Batu Hijau is a world-class gold-rich porphyry copper deposit, situated in Sumbawa Island, Indonesia. Deep drilling indicates that several intervals of calc-silicate rock were intersected, where they are apparently interbedded with volcaniclastic rocks. The calc-silicate rocks occur at the contact with copper-gold-bearing tonalite porphyries. The rocks are fine-grained and granular with green, reddish-brown and white layers. The green layers consist mostly of fine-grained clinopyroxene (diopside and hedenbergite) and the reddish-brown layers consist mostly of garnet (andradite), whereas the white layers are commonly composed of calcite and zeolite (chabazite). The calc-silicate rocks were formed by contact metasomatism of andesitic volcaniclastic rocks, as it is calcic in composition. Paragenesis study reveals at least two stages of calc-silicate mineralization. Stage 1 (prograde) is characterized by the presence of garnet (andradite), clinopyroxene (diopside and hedenbergite), anorthite and quartz at 340–360 C (high salinity 35–45 NaCl wt percentage eqn.). Stage 2 (retrograde) is characterized by chlorite and rare epidote at 280–300 C (low salinity 1–10 NaCl wt% eqn.). Late calcite ± quartz veinlets and calcite + chabazite veins/veinlets may also be related to this stage and cross cut the oldest mineral assemblages. Mineralization (magnetite, chalcopyrite and pyrite) may occur during the retrograde stage.
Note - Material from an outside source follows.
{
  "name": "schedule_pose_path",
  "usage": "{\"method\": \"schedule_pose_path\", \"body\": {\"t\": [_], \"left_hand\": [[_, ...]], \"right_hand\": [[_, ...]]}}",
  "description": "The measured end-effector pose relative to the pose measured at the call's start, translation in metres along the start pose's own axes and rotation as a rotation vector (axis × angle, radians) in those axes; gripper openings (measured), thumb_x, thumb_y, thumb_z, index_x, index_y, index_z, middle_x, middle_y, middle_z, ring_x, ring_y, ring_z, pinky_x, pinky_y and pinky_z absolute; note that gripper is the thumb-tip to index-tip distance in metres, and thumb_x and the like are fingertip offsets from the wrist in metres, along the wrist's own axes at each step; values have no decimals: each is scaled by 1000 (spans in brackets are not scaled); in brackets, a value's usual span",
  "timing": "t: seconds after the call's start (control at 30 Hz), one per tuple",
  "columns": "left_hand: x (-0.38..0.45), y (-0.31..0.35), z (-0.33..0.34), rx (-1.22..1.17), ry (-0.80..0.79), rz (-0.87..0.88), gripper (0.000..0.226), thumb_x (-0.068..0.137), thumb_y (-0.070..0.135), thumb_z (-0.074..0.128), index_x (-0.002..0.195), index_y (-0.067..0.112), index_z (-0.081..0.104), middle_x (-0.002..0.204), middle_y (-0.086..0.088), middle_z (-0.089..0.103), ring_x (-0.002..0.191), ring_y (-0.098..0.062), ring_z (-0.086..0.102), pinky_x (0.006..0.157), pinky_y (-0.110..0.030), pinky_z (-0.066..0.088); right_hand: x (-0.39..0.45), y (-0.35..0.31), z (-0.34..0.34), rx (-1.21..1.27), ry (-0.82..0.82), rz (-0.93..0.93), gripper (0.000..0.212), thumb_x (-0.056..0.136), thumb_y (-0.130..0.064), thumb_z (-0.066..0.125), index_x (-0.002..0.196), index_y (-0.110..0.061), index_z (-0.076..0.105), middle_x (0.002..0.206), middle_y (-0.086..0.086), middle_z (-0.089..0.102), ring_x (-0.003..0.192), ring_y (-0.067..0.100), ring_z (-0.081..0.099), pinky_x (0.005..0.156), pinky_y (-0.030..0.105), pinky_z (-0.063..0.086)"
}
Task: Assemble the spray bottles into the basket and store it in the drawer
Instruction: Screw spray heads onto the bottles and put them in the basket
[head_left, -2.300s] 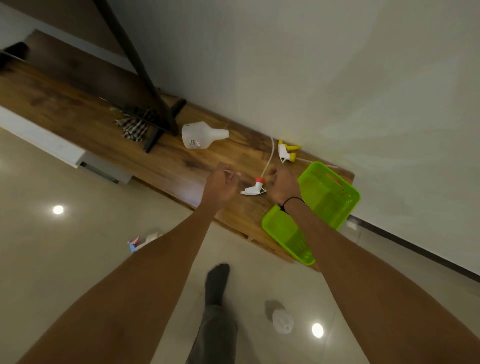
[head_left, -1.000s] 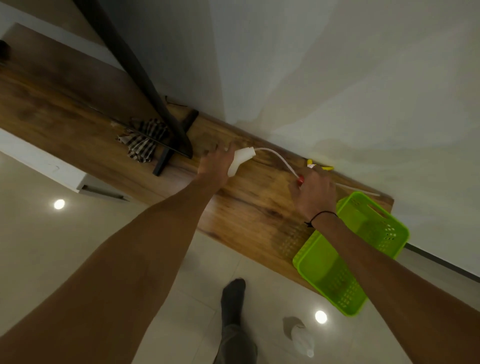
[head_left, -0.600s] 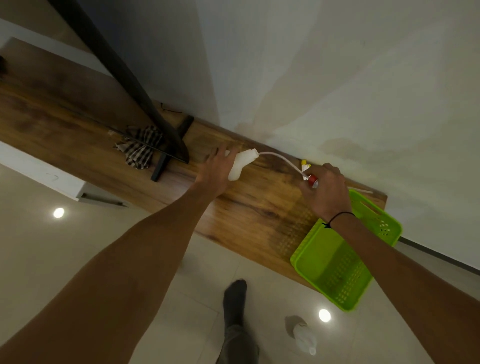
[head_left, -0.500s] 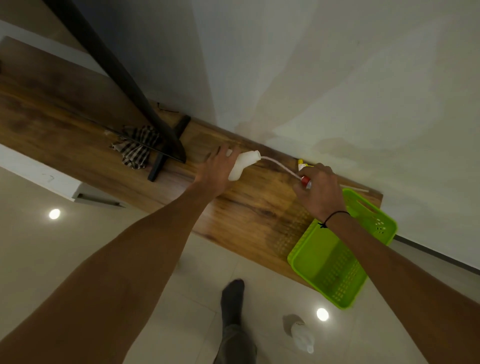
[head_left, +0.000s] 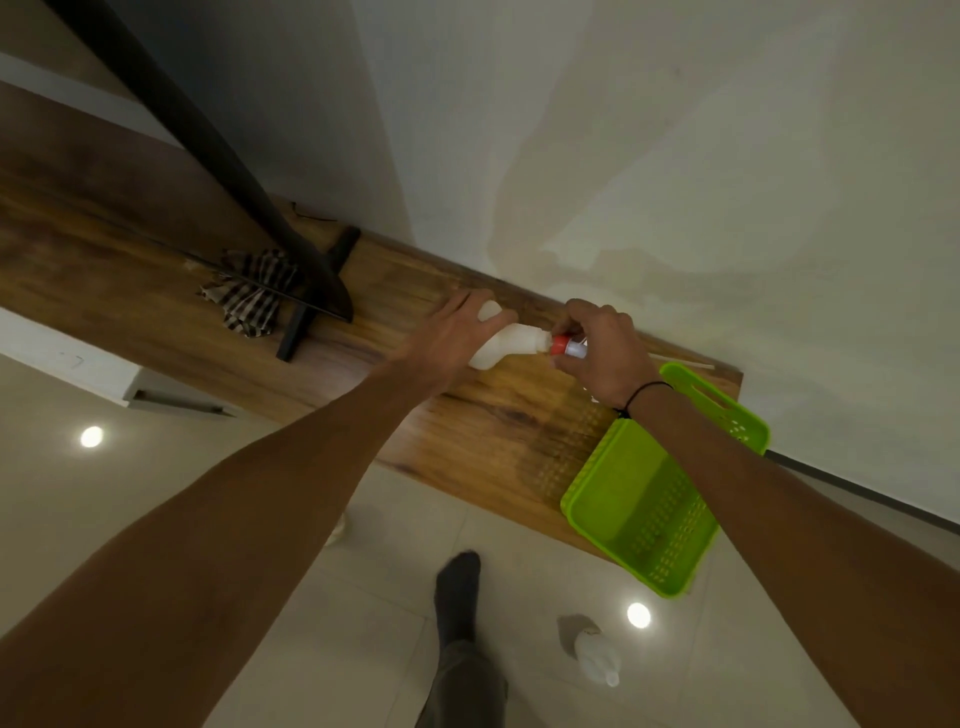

Clinopyroxene and garnet were modified by Fe-rich hydrothermal fluid (oxidizing condition) indicated by increase of Fe from core to rim of both the cogenetic minerals. The presence of the calc-silicate rocks associated with massive magnetite-chalcopyrite-pyrite assemblage indicates the occurrence of calcic-exoskarn surrounding the Batu Hijau porphyry copper-gold deposit.     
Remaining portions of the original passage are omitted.